The story then moves into a complicated mythology-heavy narrative about revenge. The island inhabitants, not surprisingly, are not what they seem, nor is Caillie. When Caillie and Arthur try to find her mother Namma to end the curse on the island, they get more than they bargained for. Mera had an incredibly small role in this story, and although I assume Arthur has not been missing long, she is being encouraged to remarry as this story has The Odyssey overtones. Later she realizes he is alive, so hopefully, this remarriage nonsense will be put to rest. The end of this volume promises a future battle with Namma, and I would hope it also includes Arthur reclaiming his identity and reuniting with Mera later in this series.
The art was outstanding, with Robson Rocha and Daniel Henriques visualizing DeConnick’s tale in a beautiful way. The water scenes, with waves crashing, made you feel as though you really were surrounded by the ocean. The pages showcasing the ten Gods as they merged between their human form and their godly form included great detail and I spent some time looking up the Gods along with their cultural connections and history. The coloring was vivid and brought the creatures to life as they burst out of the panels. The only minor issue I had was in Loc’s human portrayal, as it was an unnecessary caricature.
As I’ve been on an Aquaman and Mera kick lately, I was pleased to receive this advance copy of the graphic novel through NetGalley. It is always interesting to see different author’s and artist’s versions of a character, but of course, there are some adaptations that will be more favored. In my case, it was Geoff Johns’ The New 52 that I have liked best, as this story became quite muddled in the middle with the mythology angle. I might look into the aforementioned Drowned Earth series, because all the Aquaman and Mera books I have read have been stand-alone stories, and I want to see them involved in the Justice League as integral members of the team.
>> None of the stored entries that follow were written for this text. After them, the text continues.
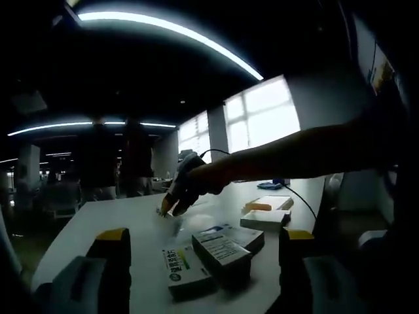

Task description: Arrange the small medicine boxes into an aligned row inside the storage area until every box is upright, visible, and separated from the surrounding clutter.

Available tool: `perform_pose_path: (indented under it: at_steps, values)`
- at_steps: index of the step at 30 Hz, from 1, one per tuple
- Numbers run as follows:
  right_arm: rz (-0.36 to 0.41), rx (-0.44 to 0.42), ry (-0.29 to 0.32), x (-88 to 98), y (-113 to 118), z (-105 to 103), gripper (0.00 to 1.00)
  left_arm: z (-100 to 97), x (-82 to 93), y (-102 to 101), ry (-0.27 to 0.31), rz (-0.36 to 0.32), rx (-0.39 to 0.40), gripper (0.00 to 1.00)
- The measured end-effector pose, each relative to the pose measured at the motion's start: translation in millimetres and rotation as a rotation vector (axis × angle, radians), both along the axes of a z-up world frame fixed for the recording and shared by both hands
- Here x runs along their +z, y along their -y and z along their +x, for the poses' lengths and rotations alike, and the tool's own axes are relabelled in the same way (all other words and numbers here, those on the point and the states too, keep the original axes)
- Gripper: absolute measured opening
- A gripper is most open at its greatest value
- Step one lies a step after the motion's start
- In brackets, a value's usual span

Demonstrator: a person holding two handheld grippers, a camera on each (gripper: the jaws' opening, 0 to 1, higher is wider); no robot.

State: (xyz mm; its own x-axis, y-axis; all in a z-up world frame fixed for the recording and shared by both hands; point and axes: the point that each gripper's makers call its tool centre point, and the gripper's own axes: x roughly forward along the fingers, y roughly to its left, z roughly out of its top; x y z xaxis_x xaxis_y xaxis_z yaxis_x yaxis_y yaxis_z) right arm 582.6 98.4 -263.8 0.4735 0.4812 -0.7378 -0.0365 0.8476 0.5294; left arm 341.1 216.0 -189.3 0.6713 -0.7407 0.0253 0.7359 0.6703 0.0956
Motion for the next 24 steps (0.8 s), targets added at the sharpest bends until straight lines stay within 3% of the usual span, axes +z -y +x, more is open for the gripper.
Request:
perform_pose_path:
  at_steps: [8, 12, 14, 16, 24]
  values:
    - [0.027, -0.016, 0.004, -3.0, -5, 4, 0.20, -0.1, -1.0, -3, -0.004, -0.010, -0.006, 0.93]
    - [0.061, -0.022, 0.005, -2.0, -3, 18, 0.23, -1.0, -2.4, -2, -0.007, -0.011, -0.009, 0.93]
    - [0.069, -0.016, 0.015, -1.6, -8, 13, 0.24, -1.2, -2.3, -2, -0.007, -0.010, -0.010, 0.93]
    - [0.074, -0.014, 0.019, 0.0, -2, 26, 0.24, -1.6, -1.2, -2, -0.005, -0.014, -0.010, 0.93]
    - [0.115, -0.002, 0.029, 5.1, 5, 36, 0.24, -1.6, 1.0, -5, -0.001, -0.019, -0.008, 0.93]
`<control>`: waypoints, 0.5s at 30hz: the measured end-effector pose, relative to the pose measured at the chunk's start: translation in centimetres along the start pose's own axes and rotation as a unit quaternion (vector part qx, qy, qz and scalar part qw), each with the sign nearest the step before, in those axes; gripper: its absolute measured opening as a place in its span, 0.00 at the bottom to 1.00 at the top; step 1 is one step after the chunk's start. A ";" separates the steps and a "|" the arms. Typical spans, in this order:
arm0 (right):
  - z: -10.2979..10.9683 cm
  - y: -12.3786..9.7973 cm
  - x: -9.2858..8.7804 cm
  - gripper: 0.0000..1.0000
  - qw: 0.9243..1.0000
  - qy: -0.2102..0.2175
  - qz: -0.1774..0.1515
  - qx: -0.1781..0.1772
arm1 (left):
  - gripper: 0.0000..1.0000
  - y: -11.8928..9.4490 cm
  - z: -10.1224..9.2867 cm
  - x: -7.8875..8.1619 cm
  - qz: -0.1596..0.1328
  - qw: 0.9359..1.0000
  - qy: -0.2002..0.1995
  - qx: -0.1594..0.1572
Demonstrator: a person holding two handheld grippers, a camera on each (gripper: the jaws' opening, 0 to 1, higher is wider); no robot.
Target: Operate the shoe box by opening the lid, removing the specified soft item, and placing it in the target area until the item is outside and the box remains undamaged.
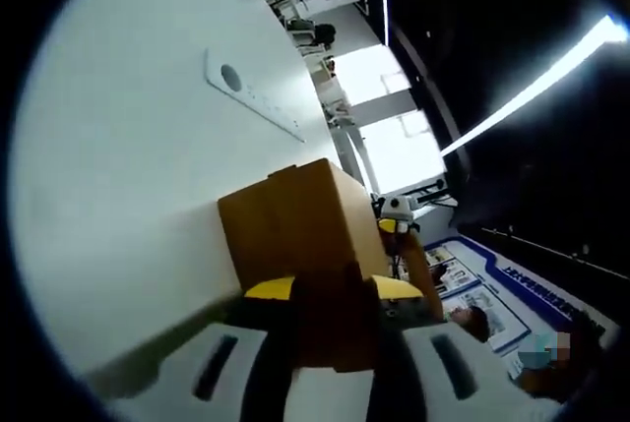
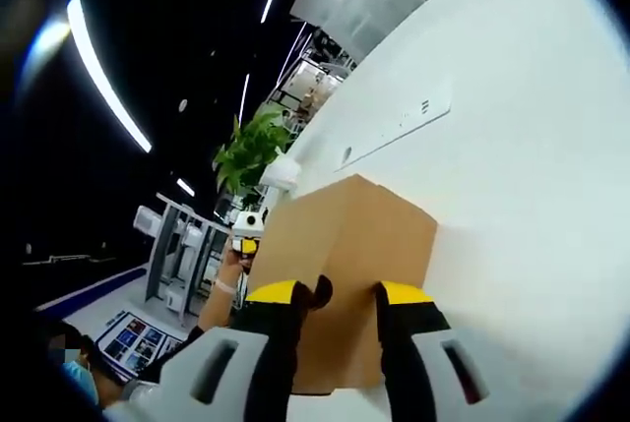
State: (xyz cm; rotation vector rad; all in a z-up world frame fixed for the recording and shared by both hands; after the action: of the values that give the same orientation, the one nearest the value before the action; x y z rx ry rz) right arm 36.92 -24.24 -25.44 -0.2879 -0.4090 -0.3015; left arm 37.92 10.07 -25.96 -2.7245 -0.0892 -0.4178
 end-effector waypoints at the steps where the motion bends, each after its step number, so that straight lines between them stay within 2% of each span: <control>1: 0.0 0.1 -0.1 0.30 1.000 0.000 0.000 0.000 | 0.28 0.0 0.0 -0.1 -0.001 1.000 -0.001 -0.001; 6: 0.2 0.3 -0.4 0.30 1.000 -0.001 0.000 -0.001 | 0.28 -0.1 0.0 -0.2 -0.005 1.000 -0.002 -0.001; 15: -0.2 0.5 0.2 0.30 1.000 0.002 -0.007 0.008 | 0.28 -0.4 0.0 -0.8 -0.006 1.000 -0.002 -0.002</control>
State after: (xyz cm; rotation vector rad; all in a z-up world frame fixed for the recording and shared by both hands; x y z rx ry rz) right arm 37.30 -23.91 -25.69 -0.2678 -0.4094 -0.3124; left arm 37.12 10.39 -26.04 -2.7301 -0.1053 -0.4171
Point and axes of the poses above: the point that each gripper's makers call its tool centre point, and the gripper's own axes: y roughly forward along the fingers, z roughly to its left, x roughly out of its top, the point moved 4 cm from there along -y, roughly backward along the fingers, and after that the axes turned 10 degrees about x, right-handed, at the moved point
I am a fan of crime thrillers, as my decades long reading of the Prey novels by John Sandford bears out. Thus, when I saw this crime-noir graphic novel on NetGalley, both written and illustrated by Palle Schmidt, I was intrigued.
Cop partners, young Alphonse and family man Maynard, are tasked with solving the killing of two of their follow police officers before Internal Affairs takes over. Signs point to a leak within the department and they try to find the mole before it’s too late. They are told by two higher ups at different times to report directly to them, which immediately shows possible layers of corruption. All they know is this person goes by Stiletto and no one should be trusted.
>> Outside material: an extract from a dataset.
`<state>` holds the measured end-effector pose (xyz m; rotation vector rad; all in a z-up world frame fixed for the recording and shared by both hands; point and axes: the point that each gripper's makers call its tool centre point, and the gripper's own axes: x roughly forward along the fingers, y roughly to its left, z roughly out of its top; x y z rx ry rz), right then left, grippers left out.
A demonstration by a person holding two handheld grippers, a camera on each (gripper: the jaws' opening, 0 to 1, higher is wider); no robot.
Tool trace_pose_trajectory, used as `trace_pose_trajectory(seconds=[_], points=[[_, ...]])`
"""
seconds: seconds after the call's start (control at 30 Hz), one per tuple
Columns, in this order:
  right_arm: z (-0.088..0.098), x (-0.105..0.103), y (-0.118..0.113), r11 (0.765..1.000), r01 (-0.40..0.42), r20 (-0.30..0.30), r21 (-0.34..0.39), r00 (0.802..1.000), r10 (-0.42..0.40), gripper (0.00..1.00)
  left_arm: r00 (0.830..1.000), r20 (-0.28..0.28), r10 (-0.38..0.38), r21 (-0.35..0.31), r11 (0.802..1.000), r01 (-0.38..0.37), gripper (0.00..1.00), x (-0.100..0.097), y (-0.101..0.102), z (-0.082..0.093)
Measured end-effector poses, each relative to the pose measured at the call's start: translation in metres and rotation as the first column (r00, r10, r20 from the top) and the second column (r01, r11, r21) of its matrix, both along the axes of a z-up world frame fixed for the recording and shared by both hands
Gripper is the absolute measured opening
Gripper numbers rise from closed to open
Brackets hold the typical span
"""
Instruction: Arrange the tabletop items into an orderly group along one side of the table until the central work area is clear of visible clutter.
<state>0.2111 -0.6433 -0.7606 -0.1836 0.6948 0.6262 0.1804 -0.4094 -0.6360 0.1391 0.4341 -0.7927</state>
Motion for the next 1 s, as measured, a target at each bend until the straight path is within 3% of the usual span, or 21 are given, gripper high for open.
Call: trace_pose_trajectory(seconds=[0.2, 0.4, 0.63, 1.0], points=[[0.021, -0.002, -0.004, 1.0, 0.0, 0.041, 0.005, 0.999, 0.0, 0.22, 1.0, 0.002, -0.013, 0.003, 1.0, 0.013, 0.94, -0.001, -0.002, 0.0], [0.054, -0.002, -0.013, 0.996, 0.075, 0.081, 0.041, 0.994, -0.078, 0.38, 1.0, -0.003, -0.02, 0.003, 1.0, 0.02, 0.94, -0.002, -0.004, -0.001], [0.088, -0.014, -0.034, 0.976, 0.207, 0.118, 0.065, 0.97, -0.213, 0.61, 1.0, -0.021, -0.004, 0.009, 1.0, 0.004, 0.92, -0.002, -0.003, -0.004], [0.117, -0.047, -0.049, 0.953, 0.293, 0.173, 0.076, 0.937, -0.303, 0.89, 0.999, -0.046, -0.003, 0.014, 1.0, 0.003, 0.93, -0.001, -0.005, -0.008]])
Surprisingly we find out who the mole is half way into the novel, and then watch this person desperately try to cover their tracks. It was truly depressing to find out who it was, as all the death and destruction that is wrought doesn’t truly benefit this person. Their life is still desperate and unhappy with no redemption in sight. But this book was not written to have a happy ending, and was a homage to classic cop movies like Serpico. I also would compare it to the television show Breaking Bad that showed the main character’s justification for his descent into evil.
I don’t read many graphic novels that are both written and illustrated by the same person, but Schmidt capably does both. His watercolors were appropriately dark and shadowy, with a sepia color palette. Flashbacks had a blue over-wash which was helpful in differentiating the chronology. A shark motif is also used effectively to showcase the pressure and the feeling of being hunted that the men are feeling. Schmidt draws the cityscapes with a gritty precision as well as a whole cast of characters.
Schmidt’s world-building was excellent as it conveyed a somber atmosphere for this morally ambiguous tale, and I would be interested in what lays in store next for this corrupt police department.